Morgan Stanley estimated that the MSCI Singapore Index could double in value between 2025 and 2030, as the country enters “a new era of wealth creation.”

“Sixty years after its leap into independence, the country is now transforming from a safe harbor for global capital into a strategic engine of innovation and influence,” it said. 

Singapore is much more than just a refuge for investors, SGX’s Howie said: “It isn’t just about escaping volatility. It might be more about accessing a marketplace that offers both credible and evolving economic foundations that are conducive to value-focused investing.” But Ruddenklau said the island nation is a refuge for some. “If you’re high net worth or you’re [a] family office, absolutely,” he said.

Another reason the city-state is attractive for such investors is the lower prevalence of fraud and financial crime compared with other nations in the region.

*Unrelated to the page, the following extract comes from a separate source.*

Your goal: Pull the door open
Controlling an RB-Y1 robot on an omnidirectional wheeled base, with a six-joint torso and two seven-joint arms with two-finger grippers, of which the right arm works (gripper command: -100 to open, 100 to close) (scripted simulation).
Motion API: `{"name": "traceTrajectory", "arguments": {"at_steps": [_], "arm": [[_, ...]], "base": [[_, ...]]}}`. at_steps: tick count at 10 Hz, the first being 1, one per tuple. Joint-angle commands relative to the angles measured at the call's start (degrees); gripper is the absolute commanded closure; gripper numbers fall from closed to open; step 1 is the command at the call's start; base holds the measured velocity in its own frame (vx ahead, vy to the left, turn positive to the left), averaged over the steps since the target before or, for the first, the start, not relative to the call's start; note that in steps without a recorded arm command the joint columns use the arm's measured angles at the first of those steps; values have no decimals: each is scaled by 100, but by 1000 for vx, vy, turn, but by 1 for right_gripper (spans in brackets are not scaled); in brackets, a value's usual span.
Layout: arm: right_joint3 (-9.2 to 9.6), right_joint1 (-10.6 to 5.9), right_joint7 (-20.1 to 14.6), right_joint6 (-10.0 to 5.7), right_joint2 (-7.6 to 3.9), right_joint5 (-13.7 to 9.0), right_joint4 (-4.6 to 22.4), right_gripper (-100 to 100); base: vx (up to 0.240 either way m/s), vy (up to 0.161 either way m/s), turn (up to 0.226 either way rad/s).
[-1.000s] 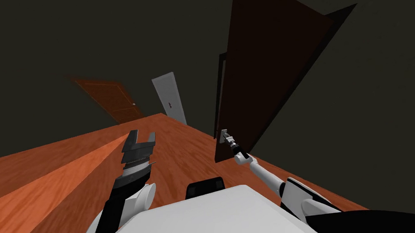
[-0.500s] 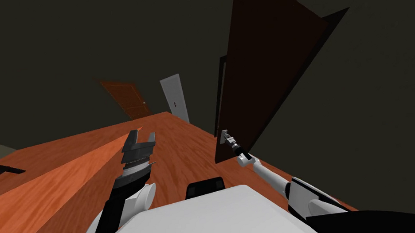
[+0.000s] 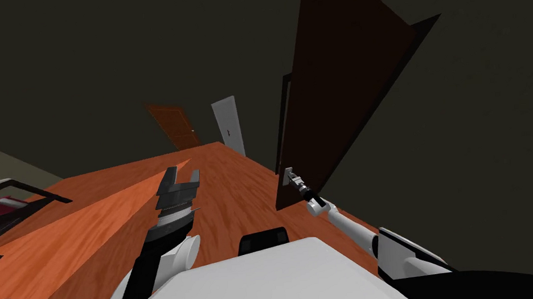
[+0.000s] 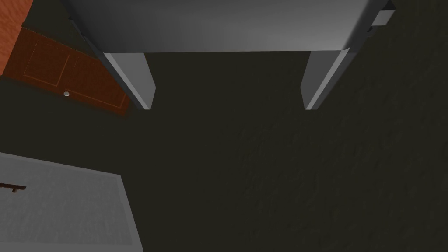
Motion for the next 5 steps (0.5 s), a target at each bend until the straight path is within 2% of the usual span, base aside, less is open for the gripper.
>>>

Singapore ranked 10th on the Global Fraud Index of 112 countries published in October, although it dropped from first to 10th for “fraud resilience” between 2024 and 2025, according to index publisher Sumsub.

Where to invest

Equity markets are attractive, according to Howie. “The market has just had its strongest rally in two decades, driven by earnings rather than speculation,” he said. The benchmark Straits Times Index rose about 29% in the year to Jan. 28, with banks, industrials, infrastructure and regionally-exposed businesses performing well.

Kelvin Tan, founder and CEO of Straits42 Group, singled out residential property as appealing for U.S. investors in particular, because it is exempt from ABSD — or Additional Buyer’s Stamp Duty — a tax of 60% of the property’s value that buyers from most countries must pay. Nationals from Norway, Switzerland, Iceland and Liechtenstein are also exempt from ABSD.

Highrise housing apartments seen in Singapore on January 21, 2026. Most overseas residential property buyers have to pay Additional Buyer’s Stamp Duty of 60%, but those from the U.S. and four European countries are exempt.

Roslan Rahman | Afp | Getty Images

Downsides

If you’re looking for high-risk, high-reward, Singapore might not be the place for you. But is Singapore the boring market some have suggested?

“I suspect that tag was associated with narrow returns … and limited narratives,” Howie said. “Today, it is better described as reliably investable. In a world where investors increasingly prize resilience, governance and downside protection, that reputation might become a strength, not a weakness.”

“Investors do not want surprises,” Ruddenklau said. “They want predictable, and Singapore gives them that.”

— CNBC’s Anniek Bao and Arjun Kharpal contributed to this report.